During manufacture of integrated circuits, a planarization process is often utilized to flatten the surface of a semiconductor wafer. There are many methods of performing the planarization process. When global planarization is required, chemical mechanical polishing, as an alternative to other etchback techniques, is utilized to polish the top layer of the semiconductor wafer.
As shown in FIG. 1A, the conventional chemical mechanical polish (CMP) apparatus includes a polishing pad 10 and a polishing head 12. The polishing pad 10 is configured to have a round shape. A slurry typically consisting of colloidal silica, dispersed aluminum and KOH or NH.sub.4 OH is applied to the top surface of the polishing pad 10. The polishing pad 10 rotates in a counterclockwise direction, while the polishing head 12 rotates in a clockwise direction. As shown in FIG. 1B, a semiconductor wafer 11 is positioned between the polishing pad 10 and the polishing head 12. The diameter of the polishing pad 10 is greater than the diameter of the semiconductor wafer 11. The semiconductor wafer 11 is secured on a top surface of the polishing pad 10 by the polishing head 12. In particular, the polishing head 12 uses a vacuum chuck set 15 to secure the semiconductor wafer 11. In this way, the semiconductor wafer 11 is held by the polishing head 12, while the front surface of the semiconductor wafer 11 is pressed against the top surface of the polishing pad 10. The semiconductor wafer 11 spins with the polishing head 12 in a clockwise direction.
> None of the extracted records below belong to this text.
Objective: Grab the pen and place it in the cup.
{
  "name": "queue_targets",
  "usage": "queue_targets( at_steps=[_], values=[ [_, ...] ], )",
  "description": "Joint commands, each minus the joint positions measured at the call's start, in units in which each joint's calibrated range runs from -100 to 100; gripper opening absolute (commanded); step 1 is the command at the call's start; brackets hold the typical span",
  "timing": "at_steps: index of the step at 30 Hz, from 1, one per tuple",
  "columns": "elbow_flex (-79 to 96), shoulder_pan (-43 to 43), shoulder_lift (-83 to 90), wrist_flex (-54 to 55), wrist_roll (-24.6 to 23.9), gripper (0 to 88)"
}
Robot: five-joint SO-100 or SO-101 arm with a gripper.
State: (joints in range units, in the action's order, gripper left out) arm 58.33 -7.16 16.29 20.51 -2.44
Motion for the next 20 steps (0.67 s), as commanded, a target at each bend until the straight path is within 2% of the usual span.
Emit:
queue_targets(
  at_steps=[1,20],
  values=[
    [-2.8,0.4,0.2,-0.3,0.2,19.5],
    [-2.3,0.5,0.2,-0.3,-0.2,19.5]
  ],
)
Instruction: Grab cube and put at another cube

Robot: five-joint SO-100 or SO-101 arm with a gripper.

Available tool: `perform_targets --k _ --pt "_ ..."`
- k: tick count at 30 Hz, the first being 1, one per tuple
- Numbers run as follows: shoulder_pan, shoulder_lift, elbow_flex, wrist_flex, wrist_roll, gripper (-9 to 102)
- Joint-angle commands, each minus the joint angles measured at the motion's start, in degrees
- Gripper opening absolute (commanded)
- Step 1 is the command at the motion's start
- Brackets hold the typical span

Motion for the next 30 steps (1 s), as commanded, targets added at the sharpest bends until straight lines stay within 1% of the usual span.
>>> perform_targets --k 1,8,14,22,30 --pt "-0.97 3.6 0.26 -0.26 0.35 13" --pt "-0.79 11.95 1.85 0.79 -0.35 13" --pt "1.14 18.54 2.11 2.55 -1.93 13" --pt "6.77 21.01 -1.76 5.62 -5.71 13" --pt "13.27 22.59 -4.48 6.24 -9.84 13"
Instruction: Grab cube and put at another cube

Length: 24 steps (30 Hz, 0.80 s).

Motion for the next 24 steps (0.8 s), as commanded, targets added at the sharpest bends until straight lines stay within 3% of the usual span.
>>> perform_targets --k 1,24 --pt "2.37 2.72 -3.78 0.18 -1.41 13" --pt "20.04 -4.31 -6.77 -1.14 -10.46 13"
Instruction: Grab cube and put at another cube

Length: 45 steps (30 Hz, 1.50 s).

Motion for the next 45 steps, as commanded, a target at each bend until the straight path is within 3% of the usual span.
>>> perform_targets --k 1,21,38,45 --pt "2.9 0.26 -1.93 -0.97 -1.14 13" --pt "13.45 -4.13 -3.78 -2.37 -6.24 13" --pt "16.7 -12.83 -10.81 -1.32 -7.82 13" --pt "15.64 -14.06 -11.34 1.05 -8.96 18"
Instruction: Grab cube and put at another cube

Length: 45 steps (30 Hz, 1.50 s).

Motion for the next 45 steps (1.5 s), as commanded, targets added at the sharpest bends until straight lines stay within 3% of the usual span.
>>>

During polishing, the polishing head 12 rotates with a predetermined speed and presses the semiconductor wafer 11 against the polishing pad 10 so that the semiconductor wafer 11 is polished against the polishing pad 10. The polishing pad 10 is fixed on the surface of a rotatable table 14, which spins in a counterclockwise direction, driving the polishing pad 10 in the same direction. In this manner, the semiconductor wafer 11 is polished at a particular polish rate.
FIG. 1C is a simplified graph depicting the polish rate of the semiconductor wafer 11 as a function of the diameter of the semiconductor wafer 11. It will be appreciated that the polish rate has larger values near the rim of the semiconductor wafer 11 compared to the center of the semiconductor wafer 11. The nonuniformity in the polish rate of the semiconductor wafer 11 increases with an increase in the size of the semiconductor wafer 11. For example, the nonuniformity in the polish rate for 12-inch semiconductor wafers is more dramatic than for 8-inch semiconductor wafers.
One primary disadvantage of the conventional chemical mechanical polish involves the nonuniformity of the polish rate. The nonuniformity is caused by a variety of factors. First, the rotating orientation of the semiconductor wafer 11 relative to the polishing pad 10 causes nonuniformity. Also, the top surface of the polishing pad 10 is typically not planar. As a result, its nonplanar orientation is undesirably transferred to the semiconductor wafer 11 during polishing. Furthermore, the pressure applied by the polishing head 10 to the semiconductor wafer 11 may be nonuniform, causing the polish rate on the surface of the semiconductor wafer 11 to be nonuniform.